====== DATA EXCERPTS

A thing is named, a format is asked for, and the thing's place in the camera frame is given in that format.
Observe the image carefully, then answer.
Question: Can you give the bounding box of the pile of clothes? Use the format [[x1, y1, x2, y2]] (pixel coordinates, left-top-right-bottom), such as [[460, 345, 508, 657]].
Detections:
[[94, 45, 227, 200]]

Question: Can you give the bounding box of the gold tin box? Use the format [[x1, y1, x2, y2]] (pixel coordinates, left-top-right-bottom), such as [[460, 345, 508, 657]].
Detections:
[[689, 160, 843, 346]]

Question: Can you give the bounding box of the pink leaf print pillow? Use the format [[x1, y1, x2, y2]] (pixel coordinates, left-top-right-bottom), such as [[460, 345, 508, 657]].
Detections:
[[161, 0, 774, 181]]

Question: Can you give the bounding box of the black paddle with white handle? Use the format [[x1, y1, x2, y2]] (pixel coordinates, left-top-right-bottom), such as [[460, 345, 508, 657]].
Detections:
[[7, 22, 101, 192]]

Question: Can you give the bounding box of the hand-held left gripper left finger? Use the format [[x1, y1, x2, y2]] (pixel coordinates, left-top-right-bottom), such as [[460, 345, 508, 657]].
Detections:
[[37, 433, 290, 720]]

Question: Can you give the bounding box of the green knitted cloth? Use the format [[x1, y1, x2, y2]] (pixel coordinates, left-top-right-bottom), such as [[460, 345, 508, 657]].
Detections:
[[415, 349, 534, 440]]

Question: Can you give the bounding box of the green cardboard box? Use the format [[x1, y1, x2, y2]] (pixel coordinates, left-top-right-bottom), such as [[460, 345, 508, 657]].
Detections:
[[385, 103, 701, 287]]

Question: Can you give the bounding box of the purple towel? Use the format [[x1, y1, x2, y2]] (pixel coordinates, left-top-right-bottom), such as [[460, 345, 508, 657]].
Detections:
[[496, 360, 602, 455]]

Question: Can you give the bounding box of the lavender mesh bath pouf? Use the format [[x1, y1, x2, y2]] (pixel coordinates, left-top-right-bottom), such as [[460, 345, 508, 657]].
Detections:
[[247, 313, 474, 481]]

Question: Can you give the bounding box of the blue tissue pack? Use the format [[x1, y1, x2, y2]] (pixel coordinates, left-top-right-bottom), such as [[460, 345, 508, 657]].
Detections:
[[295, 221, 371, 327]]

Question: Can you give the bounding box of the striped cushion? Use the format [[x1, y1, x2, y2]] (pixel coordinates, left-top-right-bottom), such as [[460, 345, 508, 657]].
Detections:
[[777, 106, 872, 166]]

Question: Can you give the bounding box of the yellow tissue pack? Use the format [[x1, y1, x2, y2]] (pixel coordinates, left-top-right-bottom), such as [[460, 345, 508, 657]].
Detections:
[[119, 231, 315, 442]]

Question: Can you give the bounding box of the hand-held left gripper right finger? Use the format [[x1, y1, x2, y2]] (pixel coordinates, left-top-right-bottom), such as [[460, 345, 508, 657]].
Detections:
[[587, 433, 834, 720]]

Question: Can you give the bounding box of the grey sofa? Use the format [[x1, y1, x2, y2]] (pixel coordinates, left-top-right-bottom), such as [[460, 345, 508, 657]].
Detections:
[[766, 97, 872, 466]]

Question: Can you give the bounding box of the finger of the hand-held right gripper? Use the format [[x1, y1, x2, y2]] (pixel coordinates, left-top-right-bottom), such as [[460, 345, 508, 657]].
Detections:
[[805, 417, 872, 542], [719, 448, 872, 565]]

============
====== DATA EXCERPTS

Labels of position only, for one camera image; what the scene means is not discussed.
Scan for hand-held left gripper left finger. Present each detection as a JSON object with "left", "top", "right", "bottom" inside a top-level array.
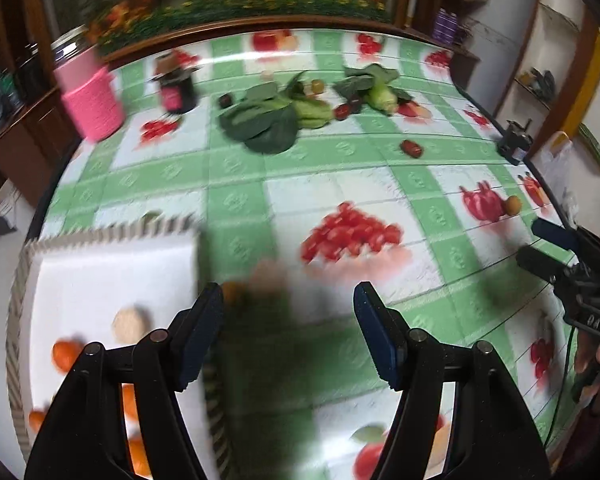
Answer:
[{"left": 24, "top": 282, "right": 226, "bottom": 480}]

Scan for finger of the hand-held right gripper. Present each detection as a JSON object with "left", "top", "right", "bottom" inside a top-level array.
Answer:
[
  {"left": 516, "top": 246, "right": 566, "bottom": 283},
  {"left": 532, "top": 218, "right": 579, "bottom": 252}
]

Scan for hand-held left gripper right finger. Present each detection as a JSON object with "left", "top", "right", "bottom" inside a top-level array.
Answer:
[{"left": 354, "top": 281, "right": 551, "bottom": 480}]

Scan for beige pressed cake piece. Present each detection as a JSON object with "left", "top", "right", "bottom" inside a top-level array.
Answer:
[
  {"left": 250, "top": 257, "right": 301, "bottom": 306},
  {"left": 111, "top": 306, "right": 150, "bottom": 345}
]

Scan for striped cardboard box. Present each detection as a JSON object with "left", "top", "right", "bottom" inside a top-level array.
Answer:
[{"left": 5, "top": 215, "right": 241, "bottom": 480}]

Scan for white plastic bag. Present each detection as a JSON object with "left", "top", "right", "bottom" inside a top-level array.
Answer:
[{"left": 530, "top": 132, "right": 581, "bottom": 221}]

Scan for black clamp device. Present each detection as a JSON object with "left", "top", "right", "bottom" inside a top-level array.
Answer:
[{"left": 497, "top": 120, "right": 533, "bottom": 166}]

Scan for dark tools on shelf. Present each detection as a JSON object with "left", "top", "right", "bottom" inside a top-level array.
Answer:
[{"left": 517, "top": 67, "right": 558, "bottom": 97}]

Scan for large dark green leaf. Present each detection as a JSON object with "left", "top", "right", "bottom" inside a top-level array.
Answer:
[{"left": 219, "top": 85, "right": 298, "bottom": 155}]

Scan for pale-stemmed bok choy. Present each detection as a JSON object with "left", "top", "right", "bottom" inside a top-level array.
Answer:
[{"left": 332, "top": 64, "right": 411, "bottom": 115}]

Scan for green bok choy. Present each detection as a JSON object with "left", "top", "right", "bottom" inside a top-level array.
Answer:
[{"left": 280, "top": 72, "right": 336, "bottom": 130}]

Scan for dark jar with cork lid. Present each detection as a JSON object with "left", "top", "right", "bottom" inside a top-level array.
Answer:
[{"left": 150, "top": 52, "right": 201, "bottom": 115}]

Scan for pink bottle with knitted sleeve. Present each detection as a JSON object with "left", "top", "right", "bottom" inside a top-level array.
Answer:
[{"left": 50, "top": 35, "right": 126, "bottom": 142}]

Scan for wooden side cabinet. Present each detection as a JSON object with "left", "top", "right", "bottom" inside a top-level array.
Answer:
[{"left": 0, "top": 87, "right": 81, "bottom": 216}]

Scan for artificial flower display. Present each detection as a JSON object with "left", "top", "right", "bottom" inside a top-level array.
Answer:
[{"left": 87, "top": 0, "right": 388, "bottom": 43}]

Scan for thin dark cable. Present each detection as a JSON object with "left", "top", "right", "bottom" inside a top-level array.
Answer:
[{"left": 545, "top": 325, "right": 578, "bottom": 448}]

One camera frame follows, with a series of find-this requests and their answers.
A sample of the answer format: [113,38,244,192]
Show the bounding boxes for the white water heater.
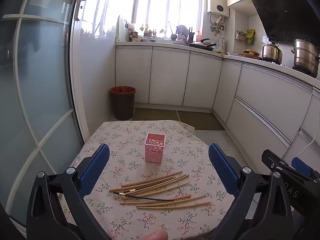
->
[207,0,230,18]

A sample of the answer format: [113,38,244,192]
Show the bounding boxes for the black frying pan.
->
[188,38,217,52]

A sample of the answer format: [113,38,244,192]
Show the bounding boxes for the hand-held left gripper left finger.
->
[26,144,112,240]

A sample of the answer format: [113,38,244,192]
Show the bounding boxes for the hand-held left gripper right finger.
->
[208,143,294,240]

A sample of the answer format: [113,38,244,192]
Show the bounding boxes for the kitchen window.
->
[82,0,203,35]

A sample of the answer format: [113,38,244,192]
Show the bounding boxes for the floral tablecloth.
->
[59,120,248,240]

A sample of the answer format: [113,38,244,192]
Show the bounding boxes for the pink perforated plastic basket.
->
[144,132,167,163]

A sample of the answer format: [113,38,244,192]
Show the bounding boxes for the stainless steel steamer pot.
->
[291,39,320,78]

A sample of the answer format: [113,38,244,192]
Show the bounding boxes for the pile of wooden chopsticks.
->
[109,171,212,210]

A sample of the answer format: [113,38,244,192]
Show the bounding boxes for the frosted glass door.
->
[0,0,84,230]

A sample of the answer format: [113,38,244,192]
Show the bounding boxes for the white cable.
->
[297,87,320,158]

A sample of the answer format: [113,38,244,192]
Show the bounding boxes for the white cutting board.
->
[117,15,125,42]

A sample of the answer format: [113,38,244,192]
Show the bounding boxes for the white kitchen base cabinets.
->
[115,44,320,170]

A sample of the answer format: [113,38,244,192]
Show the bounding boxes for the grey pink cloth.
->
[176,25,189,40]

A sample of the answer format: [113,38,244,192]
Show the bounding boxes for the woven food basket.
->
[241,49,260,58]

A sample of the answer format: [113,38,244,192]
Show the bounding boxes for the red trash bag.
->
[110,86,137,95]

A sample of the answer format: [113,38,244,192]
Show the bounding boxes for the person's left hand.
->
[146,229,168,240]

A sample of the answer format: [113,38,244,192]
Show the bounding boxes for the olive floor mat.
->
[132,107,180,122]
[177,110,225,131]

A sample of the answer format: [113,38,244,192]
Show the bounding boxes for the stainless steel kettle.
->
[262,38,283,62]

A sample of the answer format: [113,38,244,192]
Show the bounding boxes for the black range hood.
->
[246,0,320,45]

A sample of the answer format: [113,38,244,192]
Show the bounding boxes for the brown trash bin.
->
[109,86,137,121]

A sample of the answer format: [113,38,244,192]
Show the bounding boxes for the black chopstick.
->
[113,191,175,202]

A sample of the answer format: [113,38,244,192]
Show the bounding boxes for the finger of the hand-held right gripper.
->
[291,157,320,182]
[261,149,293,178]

============

**ASSIGNMENT**
Which lines above include the word "cable"? Show each one.

**EXERCISE RESULT**
Scan for thin dark cable. Present each detection as a JSON object with "left", "top", "right", "bottom" inside a top-level array.
Show the bounding boxes for the white cable.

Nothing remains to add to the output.